#### [EXERCISE OBJECTIVE]
Restate verbatim the span of lines below between the line with "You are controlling" and the line with "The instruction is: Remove", including those two lines, and only that span.

[DATASET EXTRACT Boundary: Start]

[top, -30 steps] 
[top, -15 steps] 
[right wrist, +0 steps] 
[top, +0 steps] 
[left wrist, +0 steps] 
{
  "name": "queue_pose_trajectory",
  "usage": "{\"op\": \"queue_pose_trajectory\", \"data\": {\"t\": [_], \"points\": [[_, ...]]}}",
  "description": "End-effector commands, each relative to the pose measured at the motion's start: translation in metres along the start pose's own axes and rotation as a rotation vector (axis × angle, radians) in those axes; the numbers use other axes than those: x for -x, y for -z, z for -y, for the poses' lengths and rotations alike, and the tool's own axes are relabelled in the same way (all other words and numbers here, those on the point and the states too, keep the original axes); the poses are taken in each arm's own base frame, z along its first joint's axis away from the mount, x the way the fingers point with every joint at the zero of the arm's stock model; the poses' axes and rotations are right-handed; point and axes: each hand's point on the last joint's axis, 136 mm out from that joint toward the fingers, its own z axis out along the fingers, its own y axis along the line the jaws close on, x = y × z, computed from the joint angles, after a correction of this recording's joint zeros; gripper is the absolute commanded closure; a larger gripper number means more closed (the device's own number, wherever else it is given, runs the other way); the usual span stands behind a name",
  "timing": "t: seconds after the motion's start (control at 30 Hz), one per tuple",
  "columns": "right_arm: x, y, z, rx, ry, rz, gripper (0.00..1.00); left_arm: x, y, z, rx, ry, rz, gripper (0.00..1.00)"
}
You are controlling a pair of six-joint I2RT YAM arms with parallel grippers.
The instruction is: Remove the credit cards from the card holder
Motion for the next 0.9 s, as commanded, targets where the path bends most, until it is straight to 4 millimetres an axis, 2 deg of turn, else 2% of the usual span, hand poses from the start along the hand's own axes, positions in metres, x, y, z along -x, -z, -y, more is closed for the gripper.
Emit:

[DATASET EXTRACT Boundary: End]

#### [EXPECTED ANSWER]
You are controlling a pair of six-joint I2RT YAM arms with parallel grippers.
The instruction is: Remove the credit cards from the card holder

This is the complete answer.